Ahmadis have some theological differences with mainstream Muslims, in that they venerate Jesus, have an extra prophet, and are generally peace loving.
Consequently, in Pakistan, the national constitution has been specifically amended to declare Ahmadis non-Muslims – a charge with grave consequences in the fundamentalist nation.
Such sectarian hatred is now becoming commonplace in Britain. An organisation affiliated to the Muslim Council of Britain, the largest Muslim umbrella group in the country, distributes leaflets calling for Ahmadis to be killed in top universities and on London streets.
As part of the United Against Extremism campaign, posters sponsored by the Ahmadi community will be displayed on buses in Glasgow, Edinburgh and Dundee for two weeks.
Some members of Scotland’s Muslim community will be less than surprised that Glasgow Central Mosque failed to stand against extremism.

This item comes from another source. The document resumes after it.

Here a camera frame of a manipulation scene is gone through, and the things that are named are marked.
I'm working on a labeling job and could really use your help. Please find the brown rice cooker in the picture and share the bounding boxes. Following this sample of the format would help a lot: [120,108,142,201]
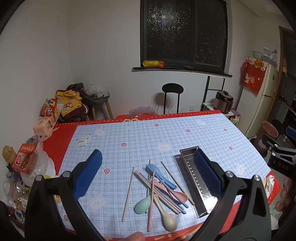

The mosque, the largest in Scotland, is currently consumed by an internal conflict after seven liberal members of its executive committee resigned amid claims of intimidation by more conservative figures and the exclusion of women.
Police Scotland are also investigating alleged links between the head of religious events at Glasgow Central Mosque and a banned sectarian group in Pakistan.
A recent BBC investigation claimed that Sabir Ali was president of Sipah-e-Sahaba, a militant political party that has accepted responsibility for deadly sectarian attacks against Shia Muslims and Ahmadiyya minorities in Pakistan, and was banned by the Home Office in 2001.
U.S. Homeland Security has accused the group of being a recruiting ground for extremists, and it was linked to the San Bernardino terror attacks in California last year.